### WHAT YOU ARE ASKED TO DO
Your answer should be the full data, transcribed exactly, with no pictures in it.

### PROVIDED DATA
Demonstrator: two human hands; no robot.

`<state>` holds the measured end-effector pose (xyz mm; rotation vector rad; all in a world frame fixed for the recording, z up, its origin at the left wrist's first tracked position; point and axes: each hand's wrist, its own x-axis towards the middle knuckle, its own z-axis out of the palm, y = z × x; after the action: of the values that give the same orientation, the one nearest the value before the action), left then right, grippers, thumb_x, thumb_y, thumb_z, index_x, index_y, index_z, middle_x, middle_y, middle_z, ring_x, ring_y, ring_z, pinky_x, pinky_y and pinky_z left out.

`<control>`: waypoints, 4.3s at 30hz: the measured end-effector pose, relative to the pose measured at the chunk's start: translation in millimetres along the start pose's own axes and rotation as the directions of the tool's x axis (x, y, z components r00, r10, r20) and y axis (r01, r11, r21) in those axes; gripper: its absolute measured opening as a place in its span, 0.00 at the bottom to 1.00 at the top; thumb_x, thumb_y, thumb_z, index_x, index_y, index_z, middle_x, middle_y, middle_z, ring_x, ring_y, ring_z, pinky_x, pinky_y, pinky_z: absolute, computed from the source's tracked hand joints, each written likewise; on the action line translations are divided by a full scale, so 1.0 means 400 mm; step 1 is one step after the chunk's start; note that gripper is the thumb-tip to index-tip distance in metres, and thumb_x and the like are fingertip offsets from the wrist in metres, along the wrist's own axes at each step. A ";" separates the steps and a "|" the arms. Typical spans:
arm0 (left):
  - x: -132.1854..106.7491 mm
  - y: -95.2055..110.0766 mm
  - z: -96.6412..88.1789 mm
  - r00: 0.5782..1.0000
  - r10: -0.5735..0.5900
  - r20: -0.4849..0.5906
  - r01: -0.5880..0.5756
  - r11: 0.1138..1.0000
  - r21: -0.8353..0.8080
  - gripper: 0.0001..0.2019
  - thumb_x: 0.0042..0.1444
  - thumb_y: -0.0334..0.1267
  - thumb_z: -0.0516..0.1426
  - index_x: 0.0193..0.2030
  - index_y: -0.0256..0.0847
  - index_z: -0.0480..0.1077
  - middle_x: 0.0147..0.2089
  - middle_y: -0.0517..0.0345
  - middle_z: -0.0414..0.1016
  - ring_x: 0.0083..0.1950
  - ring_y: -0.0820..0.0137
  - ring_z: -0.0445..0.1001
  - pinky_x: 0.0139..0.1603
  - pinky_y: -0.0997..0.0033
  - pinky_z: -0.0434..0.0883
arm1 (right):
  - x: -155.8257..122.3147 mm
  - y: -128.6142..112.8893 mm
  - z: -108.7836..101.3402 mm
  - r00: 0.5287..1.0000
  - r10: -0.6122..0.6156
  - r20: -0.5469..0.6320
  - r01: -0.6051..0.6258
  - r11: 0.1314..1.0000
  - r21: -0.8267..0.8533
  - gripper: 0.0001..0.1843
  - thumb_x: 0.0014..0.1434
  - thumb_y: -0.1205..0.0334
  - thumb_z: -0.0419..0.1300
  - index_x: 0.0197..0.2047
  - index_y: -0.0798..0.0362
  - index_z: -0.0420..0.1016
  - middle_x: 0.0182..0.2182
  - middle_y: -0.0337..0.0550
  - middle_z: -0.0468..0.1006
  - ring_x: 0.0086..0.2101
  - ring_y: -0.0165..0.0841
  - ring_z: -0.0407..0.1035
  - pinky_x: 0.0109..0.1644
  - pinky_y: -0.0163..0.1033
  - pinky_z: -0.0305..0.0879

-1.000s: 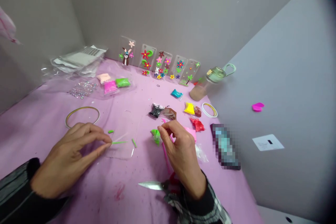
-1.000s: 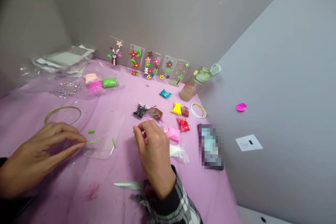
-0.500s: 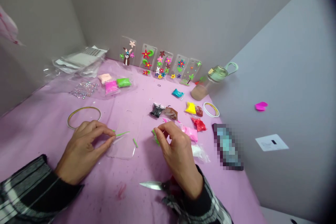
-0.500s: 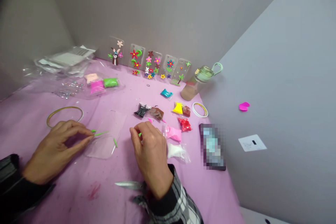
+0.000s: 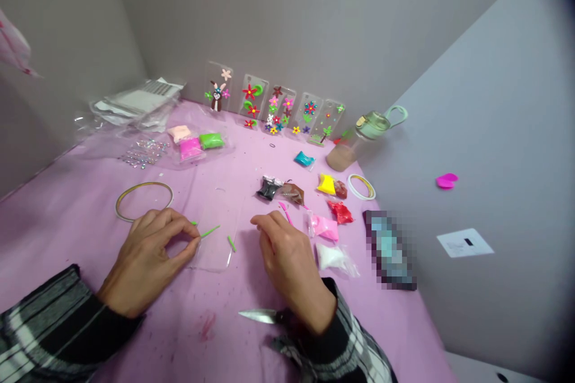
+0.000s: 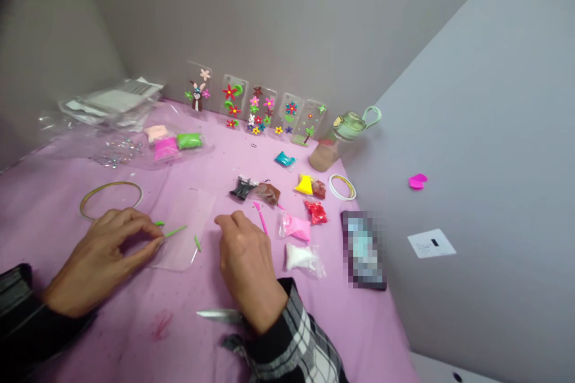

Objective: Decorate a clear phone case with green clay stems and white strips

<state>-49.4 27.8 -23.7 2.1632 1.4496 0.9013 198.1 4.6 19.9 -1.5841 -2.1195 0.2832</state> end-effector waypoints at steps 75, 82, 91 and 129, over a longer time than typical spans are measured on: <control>-0.014 -0.013 -0.014 0.980 0.184 -0.078 -0.181 0.982 0.050 0.08 0.68 0.41 0.56 0.39 0.51 0.76 0.36 0.65 0.82 0.40 0.61 0.77 0.67 0.45 0.58 | 0.124 -0.011 0.076 0.939 0.128 0.320 -0.324 0.646 0.691 0.02 0.61 0.67 0.65 0.36 0.53 0.79 0.29 0.36 0.78 0.30 0.29 0.69 0.36 0.35 0.63; -0.009 -0.023 -0.006 0.975 0.192 -0.108 -0.180 0.978 0.108 0.08 0.67 0.41 0.57 0.38 0.49 0.77 0.35 0.62 0.80 0.40 0.60 0.77 0.65 0.41 0.61 | 0.124 0.013 0.089 0.966 0.122 0.227 -0.244 0.719 0.650 0.05 0.63 0.68 0.62 0.35 0.54 0.80 0.33 0.39 0.80 0.33 0.32 0.71 0.40 0.37 0.64; 0.003 -0.009 -0.001 0.958 0.179 -0.224 -0.159 0.982 0.102 0.05 0.67 0.40 0.59 0.40 0.51 0.76 0.36 0.60 0.78 0.41 0.58 0.75 0.65 0.36 0.64 | 0.114 0.015 0.084 0.975 0.054 0.213 -0.170 0.798 0.578 0.06 0.65 0.71 0.63 0.38 0.53 0.80 0.35 0.38 0.81 0.35 0.30 0.72 0.41 0.36 0.64; -0.005 -0.009 -0.012 0.979 0.121 -0.163 -0.120 0.993 0.016 0.06 0.66 0.41 0.58 0.39 0.53 0.78 0.35 0.61 0.79 0.43 0.59 0.75 0.69 0.35 0.60 | 0.121 -0.012 0.090 0.931 -0.224 0.290 0.154 0.957 0.245 0.07 0.68 0.67 0.65 0.49 0.52 0.81 0.39 0.42 0.76 0.44 0.35 0.69 0.47 0.38 0.63</control>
<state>-55.5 27.2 -23.0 2.2473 1.4085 1.1432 165.9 52.9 2.7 -1.2613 -2.3641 0.7193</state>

### RESPONSE AREA
Demonstrator: two human hands; no robot.

`<state>` holds the measured end-effector pose (xyz mm; rotation vector rad; all in a world frame fixed for the recording, z up, its origin at the left wrist's first tracked position; point and axes: each hand's wrist, its own x-axis towards the middle knuckle, its own z-axis out of the palm, y = z × x; after the action: of the values that give the same orientation, the one nearest the value before the action), left then right, grippers, thumb_x, thumb_y, thumb_z, index_x, index_y, index_z, middle_x, middle_y, middle_z, ring_x, ring_y, ring_z, pinky_x, pinky_y and pinky_z left out.

`<control>`: waypoints, 4.3s at 30hz: the measured end-effector pose, relative to the pose measured at the chunk's start: translation in millimetres along the start pose's own axes and rotation as the directions of the tool's x axis (x, y, z components r00, r10, r20) and y axis (r01, r11, r21) in those axes; gripper: its absolute measured opening as a place in its span, 0.00 at the bottom to 1.00 at the top; thumb_x, thumb_y, thumb_z, index_x, index_y, index_z, middle_x, middle_y, middle_z, ring_x, ring_y, ring_z, pinky_x, pinky_y, pinky_z: absolute, computed from the source's tracked hand joints, each written likewise; on the action line translations are divided by a full scale, so 1.0 means 400 mm; step 1 is one step after the chunk's start; note that gripper is the thumb-tip to index-tip distance in metres, and thumb_x and the like are fingertip offsets from the wrist in metres, along the wrist's own axes at each step. A ";" separates the steps and a "|" the arms. Typical spans:
arm0 (left):
  - x: -132.1854..106.7491 mm
  - y: -95.2055..110.0766 mm
  - z: -96.6412..88.1789 mm
  - r00: 0.5782..1.0000
  - r10: -0.5735..0.5900
  - r20: -0.4849..0.5906
  - r01: -0.5880..0.5756
  - r11: 0.1138..1.0000
  - r21: -0.8353..0.8080
  - gripper: 0.0001..0.2019
  - thumb_x: 0.0042..0.1444
  - thumb_y: -0.0334..0.1267
  - thumb_z: -0.0516..0.1426
  - index_x: 0.0193..0.2030
  - index_y: -0.0256..0.0847
  - index_z: -0.0480..0.1077
  - middle_x: 0.0147..0.2089
  - middle_y: -0.0517..0.0345
  - middle_z: -0.0414..0.1016
  - ring_x: 0.0083..0.1950
  - ring_y: -0.0820..0.0137
  - ring_z: -0.0445..0.1001
  - pinky_x: 0.0139..0.1603
  - pinky_y: -0.0997..0.0033
  - pinky_z: -0.0434..0.0883
arm1 (right):
  - x: -155.8257..122.3147 mm
  - y: -128.6142..112.8893 mm
  - z: -108.7836..101.3402 mm
  - r00: 0.5287..1.0000
  - r10: -0.6122..0.6156
  - r20: -0.5469..0.6320
  - r01: -0.6051..0.6258
  - r11: 0.1314..1.0000
  - r21: -0.8267..0.8533
  - gripper: 0.0001..0.1843
  - thumb_x: 0.0014..0.1434
  - thumb_y: -0.1205..0.0334
  - thumb_z: -0.0419..0.1300
  - index_x: 0.0197..0.2047
  - index_y: -0.0798..0.0362
  - index_z: -0.0420..0.1016
  - middle_x: 0.0182..0.2182
  - middle_y: -0.0337..0.0550
  - middle_z: -0.0468..0.1006
  - ring_x: 0.0086..0.2101
  - ring_y: -0.0165..0.0841
  - ring_z: -0.0407..0.1035
  - pinky_x: 0.0109..0.1644
  - pinky_y: -0.0163..0.1033
  - pinky_z: -0.0305..0.0879

-1.000s: 
-1.000s: 
-0.500s: 
-0.500s: 
+0.000s: 
+0.000s: 

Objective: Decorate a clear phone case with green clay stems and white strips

<state>-49.4 27.8 -23.7 2.1632 1.4496 0.9013 198.1 4.6 19.9 -1.5841 -2.1195 0.2832</state> end-effector waypoints at steps 75, 82, 91 and 129, over a longer time than typical spans are measured on: <control>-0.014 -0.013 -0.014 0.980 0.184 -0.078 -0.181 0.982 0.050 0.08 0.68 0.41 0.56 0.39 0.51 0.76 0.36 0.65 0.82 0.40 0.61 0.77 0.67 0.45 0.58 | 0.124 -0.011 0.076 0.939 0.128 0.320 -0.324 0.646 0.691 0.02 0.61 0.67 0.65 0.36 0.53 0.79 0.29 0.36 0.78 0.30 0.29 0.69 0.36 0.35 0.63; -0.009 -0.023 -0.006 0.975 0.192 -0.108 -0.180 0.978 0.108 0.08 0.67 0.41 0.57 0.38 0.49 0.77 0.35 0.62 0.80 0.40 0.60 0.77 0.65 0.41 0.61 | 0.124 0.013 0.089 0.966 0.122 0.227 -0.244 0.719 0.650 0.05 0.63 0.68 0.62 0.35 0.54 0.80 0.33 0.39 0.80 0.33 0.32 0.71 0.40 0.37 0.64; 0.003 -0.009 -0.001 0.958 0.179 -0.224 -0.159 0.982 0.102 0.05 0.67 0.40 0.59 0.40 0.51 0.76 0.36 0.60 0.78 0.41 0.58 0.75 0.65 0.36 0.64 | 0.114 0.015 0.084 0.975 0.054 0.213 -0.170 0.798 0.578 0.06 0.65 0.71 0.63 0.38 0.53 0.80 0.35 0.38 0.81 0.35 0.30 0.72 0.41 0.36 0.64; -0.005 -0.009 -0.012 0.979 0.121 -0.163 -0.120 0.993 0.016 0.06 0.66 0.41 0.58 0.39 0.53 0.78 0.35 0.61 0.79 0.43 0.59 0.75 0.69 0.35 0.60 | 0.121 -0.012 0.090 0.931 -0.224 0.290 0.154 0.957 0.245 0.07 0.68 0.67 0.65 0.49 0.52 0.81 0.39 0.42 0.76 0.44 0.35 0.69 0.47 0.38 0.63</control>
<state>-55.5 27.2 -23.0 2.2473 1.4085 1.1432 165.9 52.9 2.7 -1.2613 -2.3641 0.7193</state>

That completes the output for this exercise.